Der Schuldner kann gegen den Vollstreckungsbescheid innerhalb von zwei Wochen Einspruch einlegen. Verstreicht auch diese Frist, wird der Bescheid rechtskräftig. Damit beginnt die 30-jährige Verjährungsfrist nach § 197 BGB – der Gläubiger kann die Forderung über Jahrzehnte vollstrecken. Was ist ein Mahnbescheid? geht darauf ausführlich ein. Einen Praxisleitfaden bietet Zwangsvollstreckung – Ablauf und Schutz.
Rechtsgrundlage
§§ 699–703d ZPO; § 197 BGB
Praxisbeispiel
Ein Verbraucher ignoriert einen Mahnbescheid über 800 Euro. Vier Wochen später erhält er einen Vollstreckungsbescheid. Da auch dagegen kein Einspruch erfolgt, pfändet der Gläubiger über einen Gerichtsvollzieher das Bankkonto des Schuldners.
Typische Stolpersteine
- Der Vollstreckungsbescheid wird wie ein weiteres Inkassoschreiben behandelt und nicht ernst genommen – die Einspruchsfrist verstreicht.
- Verbraucher wissen nicht, dass sie gegen den Vollstreckungsbescheid noch Einspruch einlegen können, und halten die Lage für aussichtslos.
- Die 30-jährige Vollstreckungsmöglichkeit wird unterschätzt – auch Jahre später kann der Gläubiger Pfändungen einleiten.
Ihre nächsten Schritte
Prüfen Sie sofort das Zustelldatum und die Zwei-Wochen-Frist für den Einspruch.
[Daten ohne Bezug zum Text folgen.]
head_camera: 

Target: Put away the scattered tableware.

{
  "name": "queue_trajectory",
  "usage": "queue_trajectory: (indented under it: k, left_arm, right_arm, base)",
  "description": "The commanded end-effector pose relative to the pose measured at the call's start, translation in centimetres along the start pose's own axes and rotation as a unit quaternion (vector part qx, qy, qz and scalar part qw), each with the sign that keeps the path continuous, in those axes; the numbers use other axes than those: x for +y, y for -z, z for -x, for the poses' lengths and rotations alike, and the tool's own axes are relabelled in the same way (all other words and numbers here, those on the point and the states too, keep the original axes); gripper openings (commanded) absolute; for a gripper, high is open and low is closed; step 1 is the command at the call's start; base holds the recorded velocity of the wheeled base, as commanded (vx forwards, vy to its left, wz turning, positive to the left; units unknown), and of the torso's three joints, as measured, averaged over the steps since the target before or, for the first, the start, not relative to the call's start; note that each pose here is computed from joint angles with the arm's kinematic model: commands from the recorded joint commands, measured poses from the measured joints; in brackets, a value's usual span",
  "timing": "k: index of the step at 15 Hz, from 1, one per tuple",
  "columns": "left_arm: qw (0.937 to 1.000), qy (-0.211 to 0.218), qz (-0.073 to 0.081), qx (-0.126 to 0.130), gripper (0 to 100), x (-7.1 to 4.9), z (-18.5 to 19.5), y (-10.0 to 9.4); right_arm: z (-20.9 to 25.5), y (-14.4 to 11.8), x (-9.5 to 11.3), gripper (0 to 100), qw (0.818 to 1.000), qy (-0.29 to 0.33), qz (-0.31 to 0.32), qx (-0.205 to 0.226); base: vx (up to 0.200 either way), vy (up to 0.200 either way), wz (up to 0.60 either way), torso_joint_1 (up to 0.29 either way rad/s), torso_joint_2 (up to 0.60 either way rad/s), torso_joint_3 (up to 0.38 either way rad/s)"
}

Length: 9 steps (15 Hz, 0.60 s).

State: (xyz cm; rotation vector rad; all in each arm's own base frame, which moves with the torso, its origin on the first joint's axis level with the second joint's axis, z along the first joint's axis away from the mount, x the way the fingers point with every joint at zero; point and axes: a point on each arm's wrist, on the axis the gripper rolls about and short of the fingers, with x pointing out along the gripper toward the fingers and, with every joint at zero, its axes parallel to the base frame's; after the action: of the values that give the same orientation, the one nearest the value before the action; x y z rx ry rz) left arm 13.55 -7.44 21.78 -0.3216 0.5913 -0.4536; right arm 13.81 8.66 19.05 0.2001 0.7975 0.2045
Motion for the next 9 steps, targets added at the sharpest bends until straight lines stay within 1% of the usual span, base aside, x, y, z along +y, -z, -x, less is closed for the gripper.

Legen Sie bei strittiger Forderung innerhalb dieser Frist Einspruch beim zuständigen Gericht ein. Holen Sie bei Unsicherheit umgehend rechtliche Beratung ein, da mit dem rechtskräftigen Vollstreckungsbescheid erhebliche Konsequenzen drohen. Informieren Sie sich über das Pfändungsschutzkonto (P-Konto), um Ihr Existenzminimum zu sichern.
Häufige Frage
Kann ich gegen einen Vollstreckungsbescheid noch etwas tun?
Ja, innerhalb von zwei Wochen nach Zustellung können Sie Einspruch einlegen. Damit wird das Verfahren an ein reguläres Gericht abgegeben, das die Forderung inhaltlich prüft. Nach Ablauf der Frist wird der Vollstreckungsbescheid rechtskräftig und die Anfechtungsmöglichkeiten sind stark eingeschränkt.
Dieser Artikel dient der allgemeinen Information und ersetzt keine rechtliche Beratung. Bei konkreten Streitfällen wenden Sie sich bitte an eine Verbraucherzentrale oder einen Rechtsanwalt.